C707S793000, C707S793000

Reexamination Certificate

active

06751622

ABSTRACT:

BACKGROUND OF THE INVENTION
1. Field of the Invention
This invention relates to computer-implemented methods of managing large amounts of interrelated and heterogeneous data. In particular, the present invention relates to hierarchical data structures and to methods and computer systems for organizing and managing and using such hierarchical data structures.
2. Description of the Related Art
Large projects, undertakings and organizations typically necessitate a correspondingly large information infrastructure. This information infrastructure may include a large amount of hierarchically related data. For example, the construction or repair of complicated machinery, complex civil engineering projects and the large corporations often use separate hierarchical data structures to represent scheduling, the organization of human resources, job costing and the like.
Scheduling software, for example, may store job-scheduling information in a tree-like structure. The nodes of the tree structure may be related to one another, in that lower-level tasks typically must be completed before higher-level jobs can be started or completed. A delay in a lower-level task may push forward the completion date of the higher-level job, for example. Similarly, separate accounting software applications may track item and job costs in one or more hierarchical data structures with which the cost of manufacturing, modifying or storing items, for example, is tracked across the manufacturing facility or work flow. Labor costs may be tracked in similar separate structures, as may be other types of inter-related data.
Existing hierarchical data representations and the methods of managing such data representations suffer from a number of disadvantages that become increasingly apparent as the size and complexity of such data structures increases. In the case of scheduling software, for example, when a single job or operation within the hierarchy is modified, delayed or canceled, the estimated start and completion dates of all subsequent operations must typically be serially re-computed before, for example, the final completion date of the project can be made available. Similarly, should the cost of any individual sub-assembly of a larger manufactured item change, the cost of the entire item must be re-calculated by traversing the entire hierarchical structure and re-computing all costs in the structure to account for the changed cost of the sub-assembly. As hierarchical structures may include thousands of nodes, this organization and approach is believed to be both time consuming and a less than optimal use of computing resources.
Moreover, large organizations typically rely on a plurality of separate hierarchical structures to represent and manage different facets of a same high level undertaking, including, for example, costing information, scheduling information, work flow, assembly and/or repair of complex machinery and the like.
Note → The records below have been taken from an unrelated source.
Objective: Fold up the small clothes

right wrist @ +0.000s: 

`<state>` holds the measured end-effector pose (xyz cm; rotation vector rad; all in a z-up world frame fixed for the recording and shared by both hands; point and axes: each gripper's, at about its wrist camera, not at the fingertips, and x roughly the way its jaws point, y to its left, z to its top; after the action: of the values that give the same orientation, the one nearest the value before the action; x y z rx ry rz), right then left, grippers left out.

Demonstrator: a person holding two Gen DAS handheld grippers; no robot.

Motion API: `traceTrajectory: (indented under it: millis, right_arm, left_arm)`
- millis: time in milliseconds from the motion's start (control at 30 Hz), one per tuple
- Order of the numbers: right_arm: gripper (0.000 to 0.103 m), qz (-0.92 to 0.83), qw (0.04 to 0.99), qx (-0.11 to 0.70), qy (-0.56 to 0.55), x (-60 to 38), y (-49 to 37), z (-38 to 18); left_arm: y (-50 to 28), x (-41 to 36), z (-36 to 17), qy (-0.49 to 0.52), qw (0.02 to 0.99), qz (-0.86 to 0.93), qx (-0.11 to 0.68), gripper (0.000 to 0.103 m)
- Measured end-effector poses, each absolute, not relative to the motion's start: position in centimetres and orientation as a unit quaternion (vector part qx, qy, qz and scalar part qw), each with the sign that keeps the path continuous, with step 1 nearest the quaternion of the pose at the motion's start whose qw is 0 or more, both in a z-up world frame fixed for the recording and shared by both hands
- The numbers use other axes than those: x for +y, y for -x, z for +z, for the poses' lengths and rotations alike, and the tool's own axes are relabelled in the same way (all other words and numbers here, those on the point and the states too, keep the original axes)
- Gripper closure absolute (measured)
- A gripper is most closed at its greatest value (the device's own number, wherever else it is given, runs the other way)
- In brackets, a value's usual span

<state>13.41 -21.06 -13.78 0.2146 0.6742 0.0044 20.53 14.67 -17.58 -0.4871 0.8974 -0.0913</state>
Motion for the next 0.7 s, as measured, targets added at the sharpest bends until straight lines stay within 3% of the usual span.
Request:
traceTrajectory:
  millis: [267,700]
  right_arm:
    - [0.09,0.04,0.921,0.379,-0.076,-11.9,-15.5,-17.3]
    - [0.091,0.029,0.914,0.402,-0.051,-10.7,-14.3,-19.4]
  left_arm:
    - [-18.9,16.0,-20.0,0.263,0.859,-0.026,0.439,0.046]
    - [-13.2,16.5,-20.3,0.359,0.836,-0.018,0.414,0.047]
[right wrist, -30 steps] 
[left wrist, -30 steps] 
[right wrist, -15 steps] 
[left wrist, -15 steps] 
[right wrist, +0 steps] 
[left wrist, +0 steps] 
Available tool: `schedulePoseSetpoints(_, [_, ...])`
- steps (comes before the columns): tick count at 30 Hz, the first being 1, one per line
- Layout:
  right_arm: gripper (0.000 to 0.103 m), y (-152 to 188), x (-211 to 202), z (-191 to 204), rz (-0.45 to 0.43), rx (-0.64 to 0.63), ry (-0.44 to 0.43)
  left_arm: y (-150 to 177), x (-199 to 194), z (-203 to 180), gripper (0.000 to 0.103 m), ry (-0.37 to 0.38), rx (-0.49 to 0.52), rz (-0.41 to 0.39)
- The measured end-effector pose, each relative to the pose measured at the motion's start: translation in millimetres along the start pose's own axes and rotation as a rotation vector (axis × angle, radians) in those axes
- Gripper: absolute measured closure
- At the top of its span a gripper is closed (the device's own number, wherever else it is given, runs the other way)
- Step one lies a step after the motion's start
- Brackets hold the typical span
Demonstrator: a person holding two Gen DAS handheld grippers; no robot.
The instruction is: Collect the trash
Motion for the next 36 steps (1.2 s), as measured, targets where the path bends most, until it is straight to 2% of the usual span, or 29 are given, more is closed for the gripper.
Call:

Separate hierarchical structures, therefore, have typically been required for each separate data type. The activities such separate structures represent are, however, related to one another in the real world. Indeed, the accounting department may need to interrelate scheduling, costing, resources and labor costs, to insure that sufficient funds are available at key points in time to meet staged deliverables, payroll or accounts payable for example. However, no single conventional hierarchical structure, method or system for managing same, it is believed, has had the ability of representing heterogeneous but related data structures in a single hierarchy.
What is needed, therefore, are novel forms of data organizations and methods of managing related information that allow for a more efficient use of computing time and resources in maintaining large hierarchical data structures. Also needed are means and methods that allow heterogeneous but related data structures to be represented by a single hierarchical structure. For example, there has been a long felt need for data structures and data management methods that would allow heterogeneous data and related structures such as, for example, costing and scheduling information, to be represented by a single hierarchical data structure that may be used by diverse applications. Preferably, such data structures and data management methods would permit users to flexibly modify, duplicate, mirror or delete portions of the hierarchical structure without expending unacceptable bandwidth, computing time or resources.
SUMMARY OF THE INVENTION
It is an object of the present invention, therefore, to allow for a more efficient use of computing time and resources in maintaining large hierarchical data structures. It is a further object of the invention to allow heterogeneous and related data structures to be represented in a single hierarchical structure. It is a still further object of the present invention to allow, for example, costing and scheduling information to co-exist within a single hierarchical data structure, and to allow more flexible methods of modifying, duplicating mirroring or deleting portions of the hierarchical structure.
In accordance with the above-described objects and those that will be mentioned and will become apparent below, a computer-implemented method of managing hierarchically related and heterogeneous data structures, according to an embodiment of the present invention, comprises the steps of separating the data structures from hierarchical information interrelating the data structures and representing and storing the hierarchical information as a nodal tree structure. The nodal tree structure includes a first node and a plurality of second nodes, each node being in a parent-child relationship with at least one other node. The data structures are stored separately from the nodal tree structure and each node references one of the data structures. As all dependency relationships between the data structures are stored in the nodal tree structure, the same tree structure may represent the dependency relationships between data structures of different types.